# [REQUIRED ACTION]
Beginning with the line that contains "(295, 84): 90", copy each remaining line of the data below exactly.

Start of Block

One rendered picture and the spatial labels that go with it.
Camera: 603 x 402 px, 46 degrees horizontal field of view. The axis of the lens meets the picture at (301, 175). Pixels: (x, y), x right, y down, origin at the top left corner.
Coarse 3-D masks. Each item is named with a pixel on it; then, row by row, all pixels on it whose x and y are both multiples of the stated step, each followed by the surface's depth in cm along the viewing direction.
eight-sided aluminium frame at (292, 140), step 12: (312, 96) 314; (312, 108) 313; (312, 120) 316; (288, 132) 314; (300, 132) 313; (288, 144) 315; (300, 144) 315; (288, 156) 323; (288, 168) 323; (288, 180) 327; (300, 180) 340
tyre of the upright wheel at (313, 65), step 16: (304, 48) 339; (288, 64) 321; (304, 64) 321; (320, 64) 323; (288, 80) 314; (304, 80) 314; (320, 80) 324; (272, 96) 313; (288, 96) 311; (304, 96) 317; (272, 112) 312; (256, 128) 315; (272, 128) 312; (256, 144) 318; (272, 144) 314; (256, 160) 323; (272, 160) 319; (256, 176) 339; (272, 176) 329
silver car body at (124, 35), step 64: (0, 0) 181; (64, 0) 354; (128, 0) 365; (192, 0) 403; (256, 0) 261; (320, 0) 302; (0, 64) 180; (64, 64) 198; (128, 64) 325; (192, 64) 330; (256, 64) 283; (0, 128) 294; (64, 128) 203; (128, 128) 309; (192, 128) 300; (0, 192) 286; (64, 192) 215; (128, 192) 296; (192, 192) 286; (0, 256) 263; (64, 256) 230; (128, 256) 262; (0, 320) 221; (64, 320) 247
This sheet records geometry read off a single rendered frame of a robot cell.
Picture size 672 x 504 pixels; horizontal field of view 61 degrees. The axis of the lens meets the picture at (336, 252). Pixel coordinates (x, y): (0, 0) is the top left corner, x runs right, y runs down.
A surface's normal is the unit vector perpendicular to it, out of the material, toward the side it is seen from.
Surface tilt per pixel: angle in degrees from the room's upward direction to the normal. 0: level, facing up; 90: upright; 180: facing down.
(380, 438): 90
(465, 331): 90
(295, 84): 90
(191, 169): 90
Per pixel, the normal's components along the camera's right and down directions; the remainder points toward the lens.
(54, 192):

End of Block

# [COMPLETED EXERCISE]
(295, 84): 90
(191, 169): 90
Per pixel, the normal's components along the camera's right and down directions; the remainder points toward the lens.
(54, 192):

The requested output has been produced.